**What you need to do:** Could you set down the listing below exactly, leaving out its pictures?

**Data section:**
::::::

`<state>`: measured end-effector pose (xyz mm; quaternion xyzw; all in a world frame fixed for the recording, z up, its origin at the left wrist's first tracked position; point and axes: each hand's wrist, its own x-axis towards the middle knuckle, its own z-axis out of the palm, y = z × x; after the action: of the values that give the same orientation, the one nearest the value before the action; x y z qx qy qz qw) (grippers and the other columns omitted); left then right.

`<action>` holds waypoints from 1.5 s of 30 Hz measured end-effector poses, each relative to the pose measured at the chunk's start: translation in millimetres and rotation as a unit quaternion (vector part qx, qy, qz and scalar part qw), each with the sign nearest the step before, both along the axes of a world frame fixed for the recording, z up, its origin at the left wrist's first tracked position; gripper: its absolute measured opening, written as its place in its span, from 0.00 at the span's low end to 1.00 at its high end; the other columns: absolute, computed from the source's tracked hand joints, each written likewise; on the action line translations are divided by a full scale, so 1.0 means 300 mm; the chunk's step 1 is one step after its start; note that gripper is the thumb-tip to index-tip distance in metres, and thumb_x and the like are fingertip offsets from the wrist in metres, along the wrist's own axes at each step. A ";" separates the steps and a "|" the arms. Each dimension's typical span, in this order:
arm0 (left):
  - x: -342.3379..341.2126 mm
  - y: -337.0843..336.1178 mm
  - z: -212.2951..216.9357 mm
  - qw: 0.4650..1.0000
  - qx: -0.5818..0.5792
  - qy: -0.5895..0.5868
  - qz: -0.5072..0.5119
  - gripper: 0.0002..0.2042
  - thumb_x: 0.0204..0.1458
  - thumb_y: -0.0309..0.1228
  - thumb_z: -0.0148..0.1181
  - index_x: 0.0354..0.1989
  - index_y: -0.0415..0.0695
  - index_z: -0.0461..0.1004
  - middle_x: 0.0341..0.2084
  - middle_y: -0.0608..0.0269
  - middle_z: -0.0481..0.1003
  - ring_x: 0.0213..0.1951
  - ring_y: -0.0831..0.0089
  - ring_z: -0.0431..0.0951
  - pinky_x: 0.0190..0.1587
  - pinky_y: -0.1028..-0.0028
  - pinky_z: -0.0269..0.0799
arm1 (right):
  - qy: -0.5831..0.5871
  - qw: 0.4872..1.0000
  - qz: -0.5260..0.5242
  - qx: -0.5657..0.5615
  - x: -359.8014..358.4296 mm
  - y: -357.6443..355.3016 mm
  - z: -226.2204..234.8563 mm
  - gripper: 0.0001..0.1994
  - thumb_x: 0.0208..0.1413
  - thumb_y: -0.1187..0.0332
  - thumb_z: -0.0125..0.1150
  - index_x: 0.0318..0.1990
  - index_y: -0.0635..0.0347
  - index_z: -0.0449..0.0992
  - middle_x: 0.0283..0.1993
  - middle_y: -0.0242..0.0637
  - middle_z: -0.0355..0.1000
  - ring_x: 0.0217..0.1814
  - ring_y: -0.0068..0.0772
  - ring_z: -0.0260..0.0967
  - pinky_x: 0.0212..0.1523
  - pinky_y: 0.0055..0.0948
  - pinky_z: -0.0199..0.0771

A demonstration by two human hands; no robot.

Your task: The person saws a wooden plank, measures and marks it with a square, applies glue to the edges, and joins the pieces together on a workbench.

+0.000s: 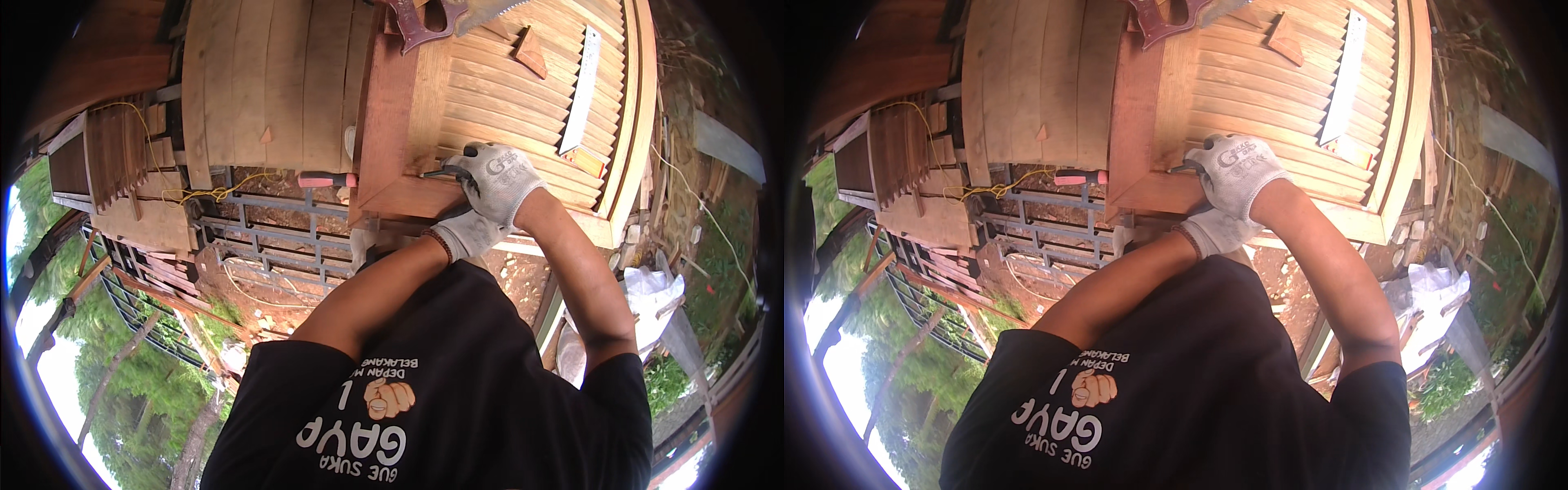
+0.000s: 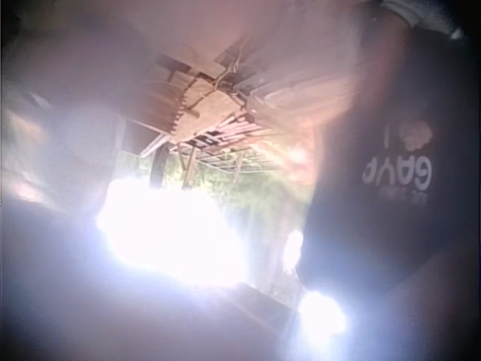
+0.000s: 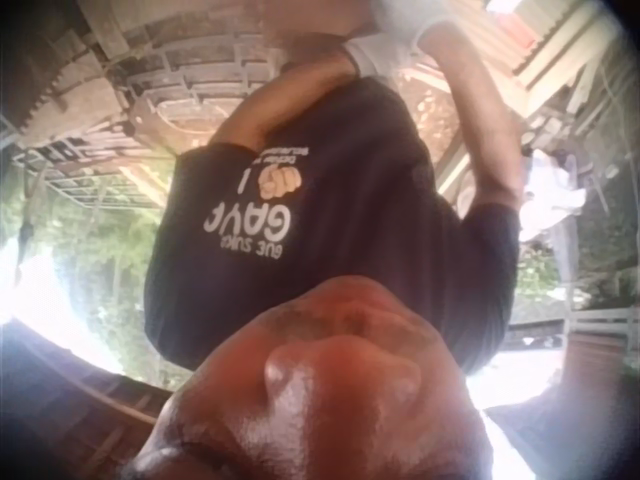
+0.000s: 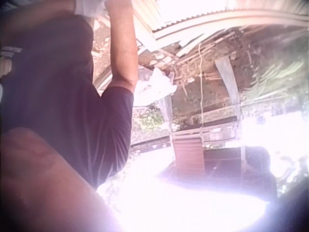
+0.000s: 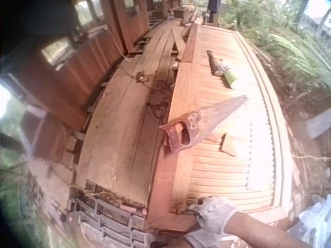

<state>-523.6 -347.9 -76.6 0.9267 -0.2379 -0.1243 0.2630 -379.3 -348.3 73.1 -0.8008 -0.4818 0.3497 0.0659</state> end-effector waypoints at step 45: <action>0.015 0.088 0.087 0.990 0.001 -0.134 -0.047 0.23 0.64 0.35 0.51 0.68 0.49 0.68 0.68 0.62 0.65 0.70 0.60 0.61 0.74 0.56 0.54 | -0.090 0.880 -0.463 -0.063 0.102 -1.059 0.115 0.14 0.58 0.73 0.56 0.49 0.61 0.81 0.50 0.46 0.81 0.55 0.47 0.78 0.58 0.39 0.76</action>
<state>-519.0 -321.6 -50.4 0.9232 -0.3138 -0.0111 0.2216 -348.7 -666.0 107.5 -0.9629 -0.0370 0.2354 0.1263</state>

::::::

**Completed task:**
`<state>`: measured end-effector pose (xyz mm; quaternion xyzw; all in a world frame fixed for the recording, z up, its origin at the left wrist's first tracked position; point and axes: each hand's wrist, its own x-axis towards the middle knuckle, its own z-axis out of the palm, y = z × x; after the action: of the values that give the same orientation, the one nearest the value before the action; x y z qx qy qz qw) (grippers and the other columns omitted); left then right.

`<action>` holds waypoints from 1.5 s of 30 Hz measured end-effector poses, each relative to the pose measured at the chunk's start: translation in millimetres and rotation as a unit quaternion (vector part qx, qy, qz and scalar part qw), each with the sign nearest the step before, both along the axes of a world frame fixed for the recording, z up, its origin at the left wrist's first tracked position; gripper: its absolute measured opening, written as its place in its span, from 0.00 at the span's low end to 1.00 at its high end; the other columns: absolute, computed from the source's tracked hand joints, each written likewise; on the action line translations are divided by a full scale, so 1.0 means 300 mm; the chunk's step 1 is one step after its start; note that gripper is the thumb-tip to index-tip distance in metres, and thumb_x and the like are fingertip offsets from the wrist in metres, along the wrist's own axes at each step. A ";" separates the steps and a "|" the arms. Each dimension's typical span, in this order:
arm0 (left):
  - x: -342.3379..341.2126 mm
  - y: -337.0843..336.1178 mm
  - z: -212.2951..216.9357 mm
  - qw: 0.4650..1.0000
  - qx: -0.5818..0.5792
  - qy: -0.5895..0.5868
  - qz: -0.5072..0.5119
  - gripper: 0.0002..0.2042
  - thumb_x: 0.0204..0.1458
  - thumb_y: -0.0309..0.1228
  - thumb_z: -0.0148..0.1181
  - index_x: 0.0354..0.1989
  - index_y: -0.0415..0.0695
  - index_z: -0.0461..0.1004
  - middle_x: 0.0341..0.2084
  - middle_y: -0.0608..0.0269
  - middle_z: -0.0481..0.1003
  - ring_x: 0.0213..0.1951
  - ring_y: -0.0831..0.0089
  - ring_z: -0.0431..0.0951
  - pinky_x: 0.0190..0.1587
  - pinky_y: -0.1028..-0.0028
  - pinky_z: -0.0269..0.0799
arm1 (right):
  - qy: -0.5831..0.5871
  - qw: 0.4872..1.0000
  - qz: -0.5260..0.5242
  - qx: -0.5657..0.5615
  - x: -359.8014..358.4296 mm
  - y: -357.6443..355.3016 mm
  - z: -226.2204..234.8563 mm
  - gripper: 0.0001..0.1994
  - thumb_x: 0.0208..0.1413
  - thumb_y: -0.1187..0.0332
  - thumb_z: -0.0125..0.1150
  - index_x: 0.0318..0.1990
  - index_y: -0.0635..0.0347
  - index_z: -0.0449..0.0992
  - middle_x: 0.0283..0.1993
  - middle_y: -0.0242..0.0637
  - middle_z: -0.0355..0.1000
  - ring_x: 0.0217..0.1814
  - ring_y: -0.0068..0.0772
  - ring_z: -0.0260..0.0967
  - pinky_x: 0.0212..0.1523
  - pinky_y: 0.0055..0.0948
  - pinky_z: -0.0199..0.0771

A demonstration by two human hands; no robot.

Your task: The person saws a wooden plank, measures and marks it with a square, applies glue to the edges, and joins the pieces together on a workbench.

+0.000s: 
+0.000s: 
+0.000s: 
+0.000s: 
+0.000s: 

<state>-523.6 -347.9 -76.6 0.9267 -0.2379 -0.1243 0.2630 -379.3 -348.3 73.1 -0.8008 -0.4818 0.3497 0.0659</state> end-effector waypoints at step 45: <action>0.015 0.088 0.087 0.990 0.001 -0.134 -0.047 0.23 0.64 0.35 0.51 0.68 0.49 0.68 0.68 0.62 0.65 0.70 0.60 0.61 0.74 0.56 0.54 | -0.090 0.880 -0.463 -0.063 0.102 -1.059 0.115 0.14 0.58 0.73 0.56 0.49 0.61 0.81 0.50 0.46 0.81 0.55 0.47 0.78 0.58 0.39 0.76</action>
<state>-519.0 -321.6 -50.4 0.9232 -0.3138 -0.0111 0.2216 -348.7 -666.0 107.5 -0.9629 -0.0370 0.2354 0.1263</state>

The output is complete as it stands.